Tuesday, July 22, 2014

A glaze here and a shade there

Glazing!  We have an array of glazing materials out here, including some of the Secret Weapon washes.  I have a range of reddish umber to more green/brown, all the way to blue and black.

Beginning with these blue and black glazes, I started to hit the darkest recesses of the metals.  This is the key... glazes are controlled washes, so you target certain areas with them.

The glazes out on the palette.  These are used in more of a watercolor fashion.  They will be mixed together, and also with water.

So, a more pure mix is placed in the recess...

And the outer edge is drawn away using a watered down brush, holding it at an angle.  You can see how the hard edge is gone, and it is 'feathered' to nothing! :-)

This is done in many areas of the metal, trying to create a variety of light and shadows.  Notice how the lighter colors of the stone work are much more visible with the increased contrast.

I did something very similar with the stone work, using the sepia, armor wash, and baby poop.  I also mixed in the blue and black in places, so that some parts would be 'warmer' and others 'cooler'.

Once again, the idea is to make the lights lighter by doing what is called "negative painting".  That means painting the dark areas around a lighter color, as opposed to piling up layers of lighter colors.

I have said many times that several transparent layers take less time to apply than on or two opaque layers!

Now for the Reaper liner paints.  I LOVE these.  I use them all the time.  They are super high pigment colors, but they are very dark.  They are also relatively thin, which means that they can be excellent colors for enhancing dark areas with semi- transparent applications.

With these darkest colors, I began enhancing the lines between the stones, and also darkening entire blocks, so that it looked like it was either stained or a different type of stone altogether.

Now we are ready for weathering!  Stay tuned!

Something from DragonForge

Normally I make my own bases, but there are times that I am handed bases to paint.  

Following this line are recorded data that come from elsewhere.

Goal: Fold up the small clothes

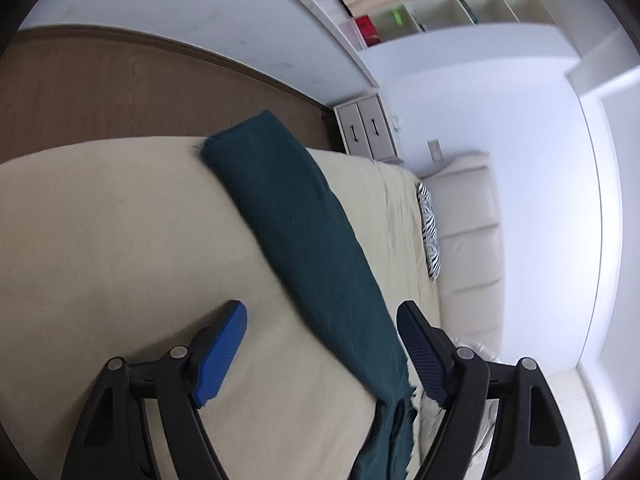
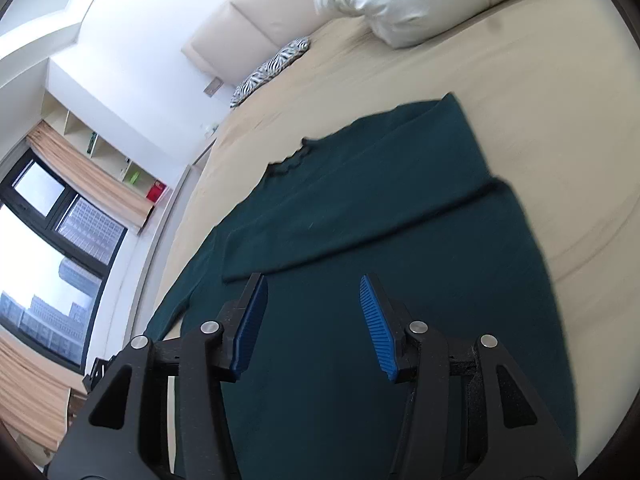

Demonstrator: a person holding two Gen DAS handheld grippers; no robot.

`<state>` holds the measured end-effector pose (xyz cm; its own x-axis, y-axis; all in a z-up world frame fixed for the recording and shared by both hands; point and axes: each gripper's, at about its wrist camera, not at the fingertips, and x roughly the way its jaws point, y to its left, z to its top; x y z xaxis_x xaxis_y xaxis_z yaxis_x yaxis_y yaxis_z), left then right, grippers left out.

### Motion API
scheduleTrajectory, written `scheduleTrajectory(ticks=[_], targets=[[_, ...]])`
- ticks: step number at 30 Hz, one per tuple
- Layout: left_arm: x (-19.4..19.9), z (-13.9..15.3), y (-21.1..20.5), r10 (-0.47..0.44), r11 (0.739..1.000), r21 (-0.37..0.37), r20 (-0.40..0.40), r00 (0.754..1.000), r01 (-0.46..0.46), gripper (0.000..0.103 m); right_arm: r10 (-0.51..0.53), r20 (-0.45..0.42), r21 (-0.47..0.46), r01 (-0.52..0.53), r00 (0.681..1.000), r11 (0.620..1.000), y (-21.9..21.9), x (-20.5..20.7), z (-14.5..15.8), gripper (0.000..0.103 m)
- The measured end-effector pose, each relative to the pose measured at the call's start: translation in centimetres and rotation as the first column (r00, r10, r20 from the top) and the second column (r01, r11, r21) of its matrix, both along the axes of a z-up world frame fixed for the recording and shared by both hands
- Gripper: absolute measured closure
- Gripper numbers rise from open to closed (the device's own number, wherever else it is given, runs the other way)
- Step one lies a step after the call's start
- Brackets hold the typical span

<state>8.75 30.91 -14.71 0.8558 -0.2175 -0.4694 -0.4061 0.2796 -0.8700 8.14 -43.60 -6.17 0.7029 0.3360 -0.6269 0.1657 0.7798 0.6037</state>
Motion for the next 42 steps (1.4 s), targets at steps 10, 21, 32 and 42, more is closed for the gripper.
scheduleTrajectory(ticks=[10,21,32,42], targets=[[6.0,-1.3,3.3,0.107,0.994,-0.015,-0.061,0.992,-0.108,0.085,0.009,-0.012,0.026,-0.008,1.0,1.0,1.8,-2.4,0.4,0.056],[13.2,13.2,-17.1,-0.329,0.679,0.679,-0.058,0.942,0.279,0.095,-0.083,-0.025,0.096,0.085,0.996,0.992,-2.7,-5.1,-2.2,0.056],[11.1,4.9,-45.1,-0.643,-0.049,0.844,-0.436,0.63,0.534,0.07,-0.155,-0.048,0.113,0.16,0.987,0.981,-7.3,-7.4,-4.5,0.055],[5.8,4.3,-37.9,-0.664,0.065,0.792,-0.419,0.619,0.606,0.025,-0.008,-0.057,0.027,0.009,0.998,1.0,-3.2,-1.9,-4.3,0.039]])
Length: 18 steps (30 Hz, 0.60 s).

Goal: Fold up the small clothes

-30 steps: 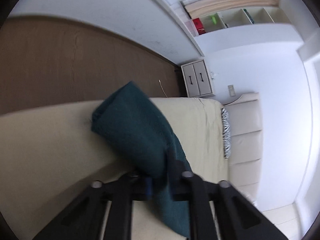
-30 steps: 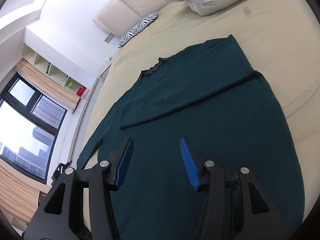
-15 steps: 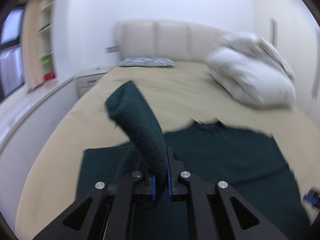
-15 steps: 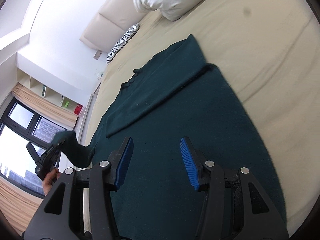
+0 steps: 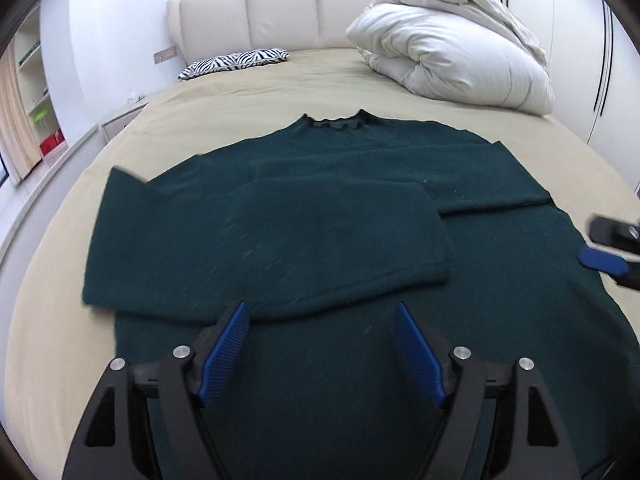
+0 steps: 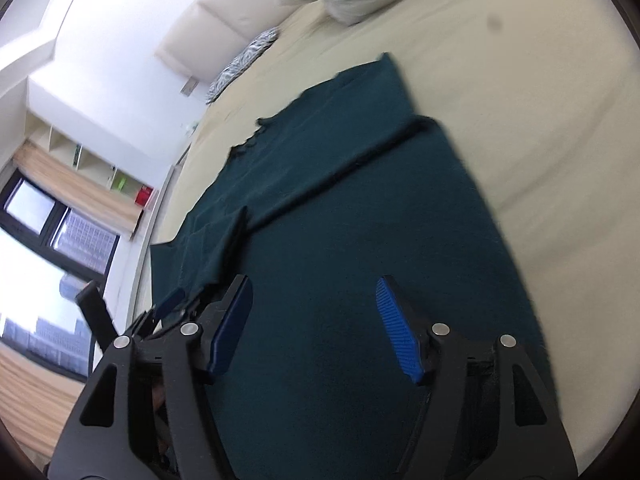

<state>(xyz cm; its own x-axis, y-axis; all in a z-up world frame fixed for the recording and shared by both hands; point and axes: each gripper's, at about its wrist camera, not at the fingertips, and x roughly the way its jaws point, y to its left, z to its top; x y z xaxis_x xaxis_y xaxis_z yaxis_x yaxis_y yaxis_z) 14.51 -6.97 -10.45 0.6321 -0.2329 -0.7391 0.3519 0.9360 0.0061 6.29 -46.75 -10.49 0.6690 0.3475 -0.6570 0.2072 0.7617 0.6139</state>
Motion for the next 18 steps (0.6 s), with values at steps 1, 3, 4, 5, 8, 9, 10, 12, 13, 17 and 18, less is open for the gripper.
scheduleTrajectory(ticks=[1,3,4,5,8,9,10,12,13,17,18], targets=[[-0.6,-0.1,-0.3,0.013,1.0,-0.018,-0.004,1.0,-0.013,0.025,0.026,0.006,-0.008,-0.026,1.0,1.0,0.9,0.8,0.3,0.039],[-1.2,-0.3,1.1,0.048,0.997,-0.063,-0.017,0.999,-0.049,0.025,0.095,0.016,-0.024,-0.095,0.995,0.995,3.1,3.3,0.6,0.039],[-1.3,-0.4,2.4,0.076,0.992,-0.102,-0.032,0.997,-0.079,0.025,0.135,0.014,-0.028,-0.135,0.991,0.99,4.4,5.1,0.5,0.039],[-1.3,-0.4,3.4,0.097,0.987,-0.126,-0.042,0.994,-0.101,0.025,0.149,0.0,-0.032,-0.149,0.989,0.988,5.4,6.4,0.2,0.04],[-0.6,-1.1,5.6,0.148,0.972,-0.173,-0.074,0.986,-0.159,0.025,0.175,-0.073,-0.015,-0.177,0.982,0.984,7.6,10.7,-1.5,0.04],[-0.4,-1.5,6.2,0.158,0.967,-0.189,-0.091,0.983,-0.172,0.025,0.183,-0.09,-0.015,-0.185,0.979,0.983,8.1,11.6,-2.0,0.04],[-0.4,-1.6,6.6,0.16,0.962,-0.205,-0.099,0.982,-0.178,0.025,0.175,-0.127,-0.027,-0.18,0.976,0.983,8.6,12.8,-2.8,0.04],[-0.6,-1.9,7.0,0.155,0.956,-0.235,-0.1,0.983,-0.174,0.025,0.165,-0.135,-0.051,-0.173,0.977,0.984,9.4,14.2,-3.5,0.04],[-0.7,-2.0,7.1,0.153,0.955,-0.241,-0.1,0.983,-0.173,0.025,0.169,-0.121,-0.082,-0.18,0.978,0.98,9.8,14.8,-3.4,0.043],[-1.0,-1.6,7.6,0.163,0.943,-0.278,-0.089,0.983,-0.181,0.025,0.203,-0.14,-0.132,-0.221,0.969,0.966,11.4,15.2,-3.1,0.092],[-1.1,-1.4,7.9,0.171,0.938,-0.29,-0.087,0.981,-0.189,0.025,0.212,-0.129,-0.148,-0.23,0.969,0.962,11.8,14.9,-2.6,0.096]])
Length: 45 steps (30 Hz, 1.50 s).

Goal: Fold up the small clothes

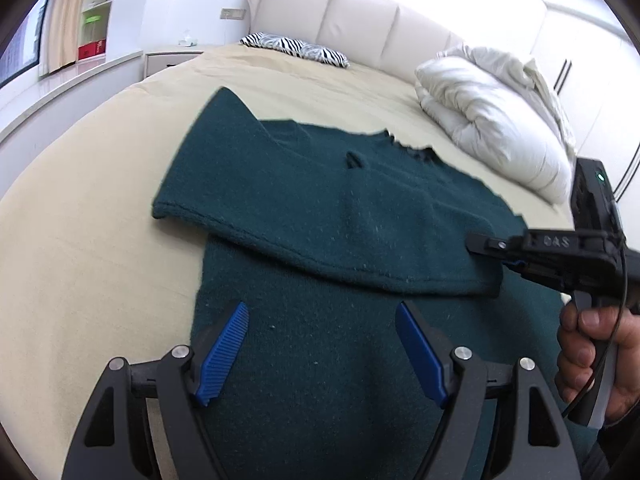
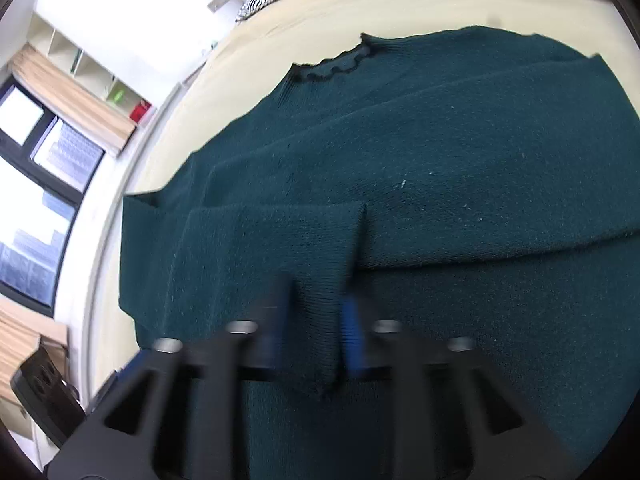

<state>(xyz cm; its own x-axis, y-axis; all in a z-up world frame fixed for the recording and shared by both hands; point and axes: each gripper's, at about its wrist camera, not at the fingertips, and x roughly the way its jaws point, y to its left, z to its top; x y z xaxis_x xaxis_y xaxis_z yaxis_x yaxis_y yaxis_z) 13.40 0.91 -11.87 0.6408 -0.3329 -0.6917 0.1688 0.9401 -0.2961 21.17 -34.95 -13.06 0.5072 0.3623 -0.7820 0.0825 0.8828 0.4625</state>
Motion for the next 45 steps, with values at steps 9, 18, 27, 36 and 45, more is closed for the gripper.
scheduleTrajectory(ticks=[9,18,27,36,45], targets=[[2.0,2.5,3.5,0.113,0.99,-0.088,0.032,0.993,-0.11,0.025,0.088,0.216,-0.18,-0.049,0.972,0.982,0.0,-0.7,8.6,0.096],[8.1,3.8,5.0,0.169,0.986,-0.008,0.048,0.984,-0.169,0.025,-0.063,0.144,-0.142,0.084,0.988,0.986,-9.6,2.3,5.9,0.096],[16.9,1.4,2.7,0.152,0.985,0.096,-0.09,0.984,-0.143,0.025,-0.08,0.08,-0.073,0.086,0.994,0.994,-11.2,3.1,0.4,0.093],[20.3,-0.4,1.4,0.105,0.983,0.163,-0.133,0.986,-0.083,0.078,-0.038,0.071,-0.017,0.039,0.997,0.999,-11.1,4.0,-0.4,0.08],[19.8,0.4,3.0,0.097,0.984,0.158,-0.082,0.992,-0.083,0.095,0.05,0.114,-0.102,-0.038,0.992,0.994,-7.5,4.0,1.4,0.09]])
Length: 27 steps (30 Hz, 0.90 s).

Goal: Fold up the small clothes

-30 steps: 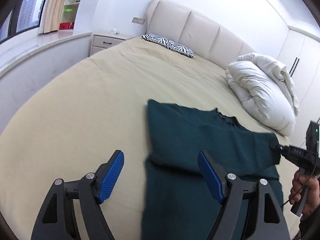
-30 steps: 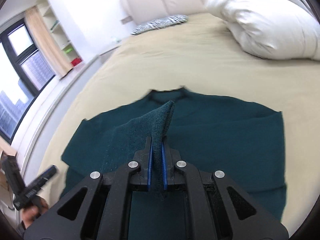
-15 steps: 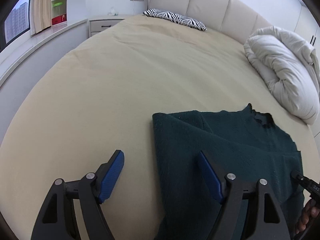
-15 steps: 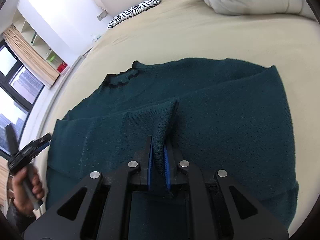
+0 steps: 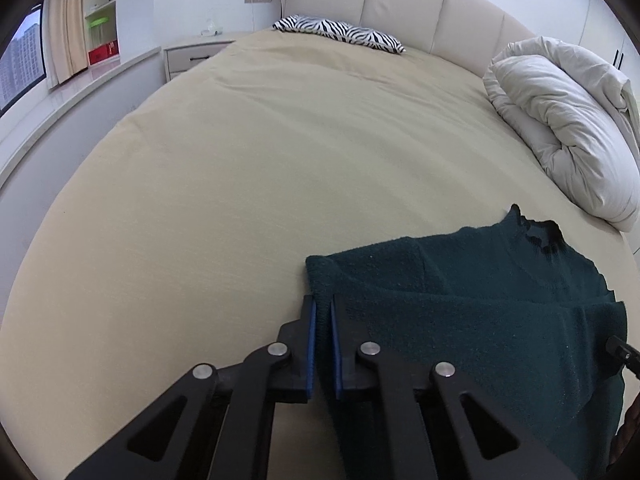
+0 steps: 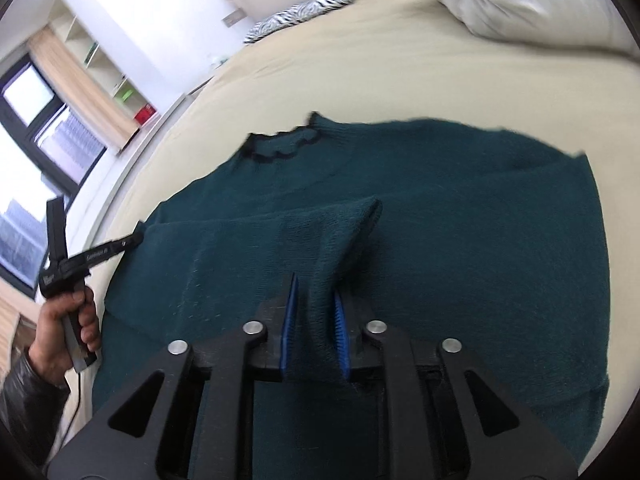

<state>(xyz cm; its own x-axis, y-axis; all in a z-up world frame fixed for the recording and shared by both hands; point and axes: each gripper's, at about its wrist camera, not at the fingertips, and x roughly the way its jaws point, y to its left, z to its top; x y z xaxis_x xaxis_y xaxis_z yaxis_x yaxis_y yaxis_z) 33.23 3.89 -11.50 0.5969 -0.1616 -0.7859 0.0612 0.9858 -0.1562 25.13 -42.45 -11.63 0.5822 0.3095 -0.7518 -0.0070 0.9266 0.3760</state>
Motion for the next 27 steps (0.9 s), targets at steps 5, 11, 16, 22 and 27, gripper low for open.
scheduleTrajectory(ticks=[5,11,16,22,27], targets=[[0.7,-1.3,0.7,0.027,1.0,-0.01,0.005,1.0,-0.027,0.095,-0.039,-0.009,-0.046,0.039,0.999,0.998,-0.2,1.0,0.1,0.095],[0.5,-1.1,0.8,0.03,0.999,-0.018,0.013,0.999,-0.03,0.092,-0.092,-0.086,0.06,0.097,0.992,0.993,-2.4,2.0,-2.3,0.095],[-1.9,1.0,1.8,0.033,0.998,-0.06,0.036,0.999,-0.031,0.072,-0.074,-0.106,0.08,0.083,0.992,0.993,-2.1,1.8,-1.7,0.09],[-6.0,0.4,-0.2,-0.035,0.996,0.083,0.002,0.999,0.035,0.054,-0.093,-0.09,0.189,0.109,0.992,0.976,-2.9,0.4,-1.9,0.059],[-6.9,-0.4,-1.1,-0.066,0.992,0.11,-0.006,0.998,0.066,0.097,-0.071,-0.087,0.124,0.081,0.994,0.989,-1.7,0.3,-2.0,0.061]])
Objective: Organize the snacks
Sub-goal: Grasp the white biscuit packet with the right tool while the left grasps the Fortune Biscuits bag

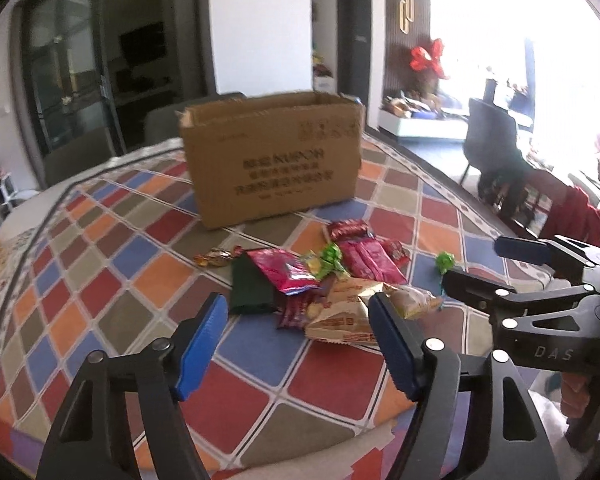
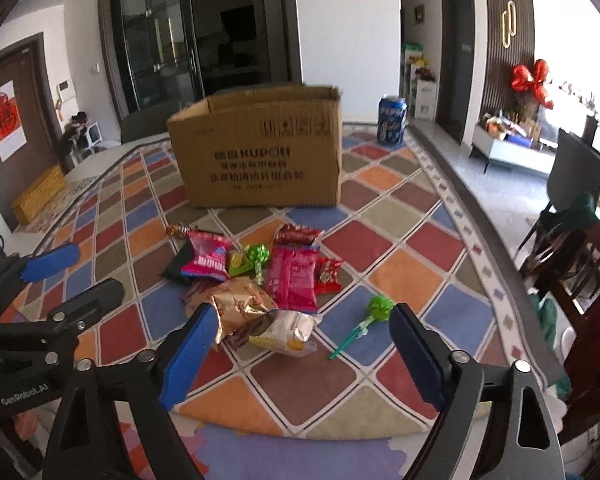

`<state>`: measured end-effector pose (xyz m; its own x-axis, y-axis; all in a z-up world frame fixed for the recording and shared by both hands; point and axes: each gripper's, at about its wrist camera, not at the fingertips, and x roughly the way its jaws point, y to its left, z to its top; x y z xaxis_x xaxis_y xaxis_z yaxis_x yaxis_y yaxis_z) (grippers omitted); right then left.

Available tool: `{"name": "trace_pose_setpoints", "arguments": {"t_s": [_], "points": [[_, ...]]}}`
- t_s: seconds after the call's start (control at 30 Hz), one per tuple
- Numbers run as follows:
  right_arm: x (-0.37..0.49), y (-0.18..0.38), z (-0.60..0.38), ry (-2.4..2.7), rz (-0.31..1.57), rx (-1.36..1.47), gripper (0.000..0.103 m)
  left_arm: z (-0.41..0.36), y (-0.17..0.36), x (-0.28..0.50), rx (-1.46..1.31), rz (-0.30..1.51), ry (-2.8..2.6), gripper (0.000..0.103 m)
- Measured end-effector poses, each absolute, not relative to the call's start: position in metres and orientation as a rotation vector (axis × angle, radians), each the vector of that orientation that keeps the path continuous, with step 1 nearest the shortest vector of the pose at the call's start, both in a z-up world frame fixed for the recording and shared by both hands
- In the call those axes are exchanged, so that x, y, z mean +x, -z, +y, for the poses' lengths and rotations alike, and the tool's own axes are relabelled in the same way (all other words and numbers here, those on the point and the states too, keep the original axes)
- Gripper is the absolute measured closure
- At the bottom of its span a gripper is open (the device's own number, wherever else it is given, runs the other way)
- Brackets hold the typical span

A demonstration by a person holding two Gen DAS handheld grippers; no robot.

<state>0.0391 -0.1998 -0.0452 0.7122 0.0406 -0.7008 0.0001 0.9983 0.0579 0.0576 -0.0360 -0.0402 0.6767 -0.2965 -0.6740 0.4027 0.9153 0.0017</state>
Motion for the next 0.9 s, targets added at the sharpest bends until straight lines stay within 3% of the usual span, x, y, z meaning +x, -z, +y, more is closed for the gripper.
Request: {"name": "trace_pose_setpoints", "arguments": {"t_s": [0.5, 0.9], "points": [[0.079, 0.089, -0.205, -0.101, 0.950, 0.150, 0.039, -0.060, 0.083, 0.099, 0.143, 0.902, 0.551, 0.046], [0.094, 0.112, -0.210, -0.136, 1.046, 0.222, 0.054, -0.070, 0.107, 0.119, 0.099, 0.992, 0.623, 0.049]]}}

Here we have some rather large, if not huge, bases from DragonForge Designs.

The process of painting them, however, is much the same as my own.  Most of you will recognize the similarities to the bases I made recently with the Happy Seppuku moulds.

I began with the usual blue/gray, using the filbert brush.

I would continue with the filbert brush, lightening my grays.  Keep note that I did change the tint of the gray, using greenish off whites, neutral gray, and so on, to vary the colors.

I work very quickly, attempting to establish the value patterns rapidly.

Metal sections now in a happy place, so now for the rest!

The colors for the stone work would also be varied, but these will probably be more noticeable than the gray.  I also want to be sure to make a complimentary value pattern to the grays.

That means having lighter stone colors near the darker section of the gray, and vice verse, all the while changing the colors a bit.

This image shows that process a little better.  It's a series of interlocking lights and darks.  That is particularly important on large bases like this, so that you keep things interesting.

As always, keep in mind that the Shaded Basecoat technique means that you are working a bit lighter than normal, so that you have the 'space' to do your glazing and tinting later!

The palette reveals the simple color choices, and the larger, broader strokes that the filbert brush provides.